Para realizar su designio de restauración se dotó de instrumentos adecuados. Reescribió
el derecho canónico para que encuadrara toda la vida de la Iglesia, hizo publicar el
Catecismo Universal de la Iglesia Católica y con ello oficializó el pensamiento único
dentro de la Iglesia.

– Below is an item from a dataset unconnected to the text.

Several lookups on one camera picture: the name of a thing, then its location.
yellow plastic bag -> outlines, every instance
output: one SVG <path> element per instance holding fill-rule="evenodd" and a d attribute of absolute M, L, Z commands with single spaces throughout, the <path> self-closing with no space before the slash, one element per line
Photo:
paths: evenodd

Quitó poder de decisión al Sínodo de Obispos, sometiéndolo
totalmente al poder papal, así como limitó el poder de las conferencias continentales de
obispos, de las conferencias nacionales episcopales, de las conferencias de religiosos en
los niveles nacional e internacional, marginalizó el poder de participación decisoria de
los legos y negó plena ciudadanía eclesial a las mujeres, relegadas a funciones
secundarias, siempre lejos del altar y del púlpito.
Junto con su principal asesor, el cardenal Joseph Ratzinger, el Papa profesaba una visión
agustiniana de la historia, para la cual lo que realmente cuenta es sólo lo que pasa a
través de la mediación de la Iglesia, portadora de salvación sobrenatural.Según esa
visión, lo que pasa por la mediación de los hombres y de la historia no alcanza la
altura divina y es insuficiente ante Dios.

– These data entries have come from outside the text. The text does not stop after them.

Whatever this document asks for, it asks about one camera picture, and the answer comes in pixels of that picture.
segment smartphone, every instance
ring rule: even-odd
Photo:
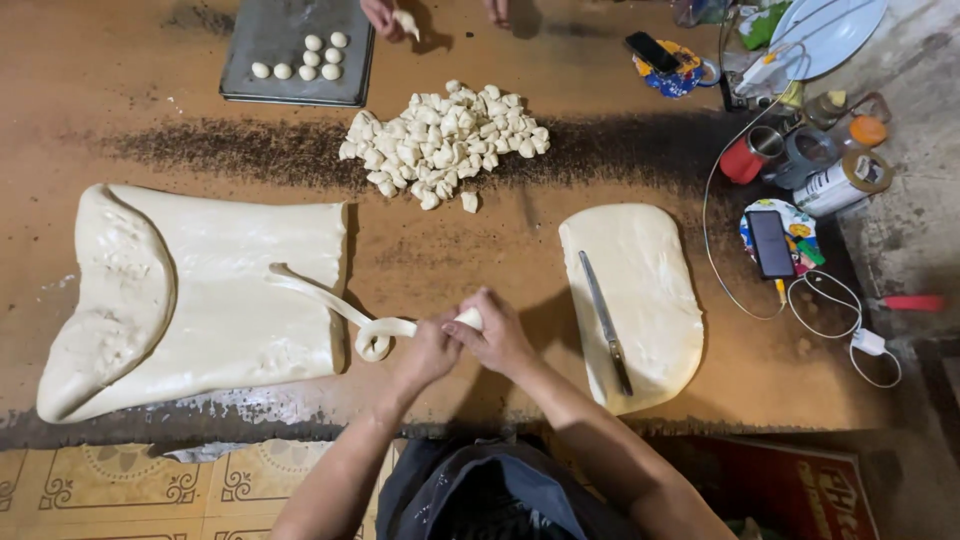
[[[670,51],[664,49],[646,32],[637,32],[627,36],[627,46],[633,49],[641,60],[649,63],[659,73],[673,73],[680,67],[680,61],[673,58]]]
[[[778,211],[747,212],[747,229],[754,241],[756,263],[764,280],[782,280],[797,275]]]

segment bottle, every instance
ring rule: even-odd
[[[830,133],[840,155],[850,150],[870,150],[887,138],[887,127],[874,116],[856,116],[850,124],[838,126]]]
[[[847,111],[847,92],[824,92],[804,103],[800,111],[807,126],[826,131]]]

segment baking tray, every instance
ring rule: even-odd
[[[328,81],[320,74],[304,81],[303,39],[311,34],[324,40],[321,59],[330,47],[330,34],[343,32],[349,42],[341,49],[344,74]],[[367,103],[373,30],[360,3],[344,0],[243,0],[237,13],[227,61],[220,77],[220,94],[230,101],[285,103],[326,107],[363,107]],[[286,81],[271,74],[257,79],[251,64],[262,61],[271,69],[278,63],[294,71]]]

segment table surface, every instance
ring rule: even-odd
[[[512,157],[470,180],[482,198],[476,215],[459,202],[424,212],[408,194],[386,200],[358,161],[337,161],[355,110],[223,101],[217,85],[235,2],[0,5],[0,50],[16,51],[0,67],[0,410],[8,411],[0,446],[330,438],[383,387],[406,345],[377,364],[351,355],[338,377],[44,424],[36,385],[77,301],[76,206],[100,182],[269,204],[348,201],[348,300],[374,316],[420,318],[490,285],[520,310],[537,350],[585,392],[557,227],[595,205],[654,204],[681,227],[707,337],[690,385],[628,423],[674,433],[893,422],[888,394],[851,369],[843,343],[812,335],[790,314],[749,318],[708,266],[699,229],[706,171],[744,120],[719,112],[716,88],[660,97],[633,71],[621,40],[645,29],[713,54],[716,27],[677,28],[664,4],[564,0],[550,12],[515,4],[510,32],[486,22],[479,0],[415,2],[406,7],[427,39],[374,46],[368,108],[380,118],[401,112],[411,93],[443,92],[456,78],[520,93],[550,126],[547,155]],[[715,257],[747,306],[771,312],[776,293],[756,279],[736,233],[745,195],[719,187],[708,212]],[[843,328],[829,307],[817,317],[826,331]],[[524,393],[466,357],[422,394],[403,429],[433,436],[541,419]]]

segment can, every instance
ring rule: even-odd
[[[869,150],[853,150],[827,170],[810,175],[793,192],[793,201],[813,217],[823,217],[883,191],[893,177],[883,158]]]

Esta postura lo indujo a una fundamental incomprensión de la teología latinoamericana de
la liberación. Esta afirma que la liberación debe ser obra de los propios pobres. La
Iglesia es sólo una aliada que refuerza y legitima la lucha de los pobres.Para el
cardenal Ratzinger esta liberación es meramente humana y carente de relevancia
sobrenatural.
Es preciso destacar que el Papa tuvo una visión corta y simplista de este tipo de
teología, que interpretó con la lógica de sus detractores y, hoy lo sabemos, a partir
de las informaciones que la CIA le suministraba, particularmente sobre la influencia de
los teólogos de la liberación en Centroamérica. La interpretó como un caballo de Troya
del marxismo que él estaba obligado a denunciar, en razón de la experiencia adquirida
sobre el comunismo en su Polonia natal. Se convenció de que el peligro en Latinoamérica
era el marxismo, cuando el verdadero peligro siempre ha sido el capitalismo salvaje y
colonialista con sus élites antipopulares y retrógradas.

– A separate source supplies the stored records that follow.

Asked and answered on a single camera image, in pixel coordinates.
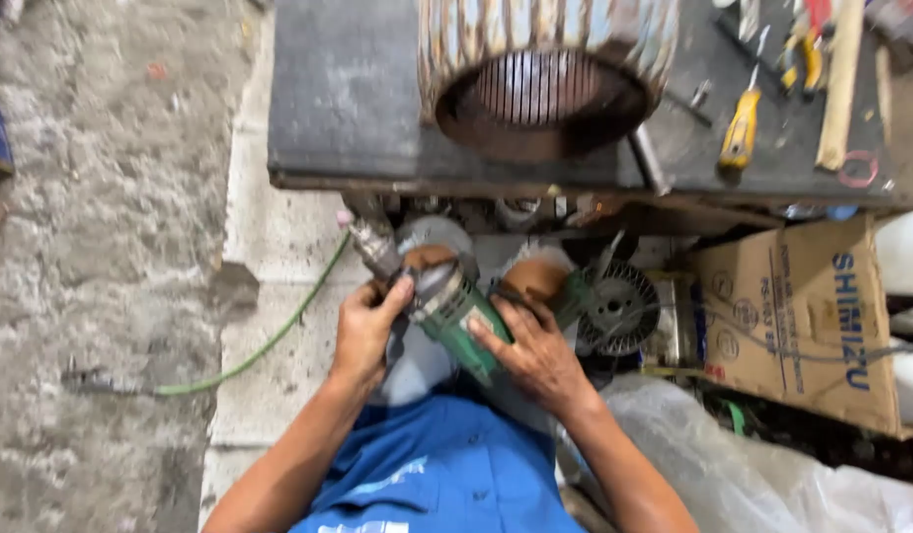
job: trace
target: plastic bag
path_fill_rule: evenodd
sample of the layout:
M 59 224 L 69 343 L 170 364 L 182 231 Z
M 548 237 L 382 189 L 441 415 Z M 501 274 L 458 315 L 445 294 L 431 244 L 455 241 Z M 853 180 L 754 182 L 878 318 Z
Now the plastic bag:
M 710 533 L 913 533 L 913 486 L 849 466 L 837 469 L 721 428 L 673 383 L 627 376 L 601 391 L 618 424 Z M 567 482 L 596 503 L 596 480 L 567 432 Z

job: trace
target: green cable
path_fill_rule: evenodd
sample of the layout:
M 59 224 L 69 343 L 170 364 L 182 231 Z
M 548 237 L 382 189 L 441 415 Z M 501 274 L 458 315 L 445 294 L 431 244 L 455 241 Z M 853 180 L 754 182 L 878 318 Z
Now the green cable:
M 291 330 L 292 326 L 296 322 L 302 320 L 302 314 L 305 313 L 305 310 L 308 308 L 308 305 L 311 304 L 311 301 L 315 299 L 315 296 L 318 294 L 318 291 L 321 290 L 321 287 L 324 285 L 324 281 L 328 278 L 328 275 L 331 274 L 331 271 L 334 269 L 335 264 L 338 262 L 338 259 L 341 257 L 344 252 L 344 248 L 347 246 L 350 234 L 345 231 L 344 237 L 342 238 L 341 244 L 338 246 L 338 249 L 335 251 L 334 255 L 331 256 L 331 261 L 328 262 L 328 265 L 324 268 L 324 271 L 318 276 L 318 281 L 315 282 L 315 285 L 311 287 L 311 292 L 308 293 L 308 296 L 305 296 L 305 299 L 302 301 L 302 304 L 298 306 L 298 309 L 282 324 L 282 327 L 275 332 L 275 335 L 269 337 L 265 344 L 263 344 L 258 350 L 252 352 L 252 355 L 249 356 L 246 360 L 237 364 L 236 367 L 228 369 L 225 372 L 221 372 L 210 378 L 206 378 L 200 381 L 194 381 L 193 383 L 185 383 L 182 385 L 160 385 L 155 387 L 153 394 L 156 396 L 176 396 L 179 394 L 191 394 L 198 393 L 200 391 L 205 391 L 211 389 L 222 383 L 229 378 L 234 378 L 246 370 L 250 366 L 255 364 L 255 361 L 259 360 L 263 356 L 269 353 L 273 349 L 275 344 L 278 344 L 279 341 L 284 338 L 285 334 Z

En Juan Pablo II prevalecía la misión religiosa de la Iglesia y no su misión social. Si
hubiera dicho «vamos a apoyar a los pobres y a comprometer a la Iglesia con las reformas
en nombre del Evangelio y de la tradición profética», otro hubiera sido el destino
político de América Latina. Por el contrario, organizó la restauración conservadora en
todo el continente: desplazó a obispos proféticos y designó a obispos distanciados de
la vida del pueblo, cerró instituciones teológicas y sancionó a sus docentes.
Hubo una gran contradicción entre las actitudes del Papa y sus enseñanzas. Hacia afuera,
se presentaba como un paladín del diálogo, de las libertades, la tolerancia, la paz y el
ecumenismo; pidió perdón en varias ocasiones por los errores y condenas eclesiásticas
en el pasado; se reunió con líderes de otras religiones para rezar, unidos, por la paz
mundial. Pero dentro de la Iglesia acalló el derecho de expresión, prohibió el diálogo
y produjo una teología con fuertes tonos fundamentalistas.
El proyecto político-eclesiástico asumido por el Papa no resolvió los problemas que se
había planteado en relación a la Reforma, la modernidad y la pobreza. Mas bien los
agravó, retrasando un verdadero ajuste de cuentas.
Las limitaciones de su estilo de gobierno de la Iglesia no impidieron que Juan Pablo II
alcanzase la santidad personal en un grado eminente. Así fue, en el marco de una
religión «a la antigua» con gran devoción hacia los santos y especialmente a Nuestra
Señora, a las reliquias y a los lugares de peregrinación. Fue hombre de profunda
oración. A veces al orar se transfiguraba y empalidecía, otras veces gemía y vertía
lágrimas. Una vez lo sorprendieron en su capilla particular extendido en el suelo en
forma de cruz, como en éxtasis, a semejanza de los iluminados españoles del siglo XVI.
¿A quién le corresponde la última palabra? A la historia y a Dios. Nosotros sólo
podremos acceder a la historia, que nos dirá cuál fue su real significado para el
cristianismo y para el mundo en esta fase de cambio de paradigmas y de cambio de milenio.
(*) Leonardo Boff, teólogo de la liberación, en 1985 fue castigado con un año de
«silencio obsequioso» y depuesto de sus funciones editoriales y académicas en el campo
religioso por las autoridades doctrinales del Vaticano.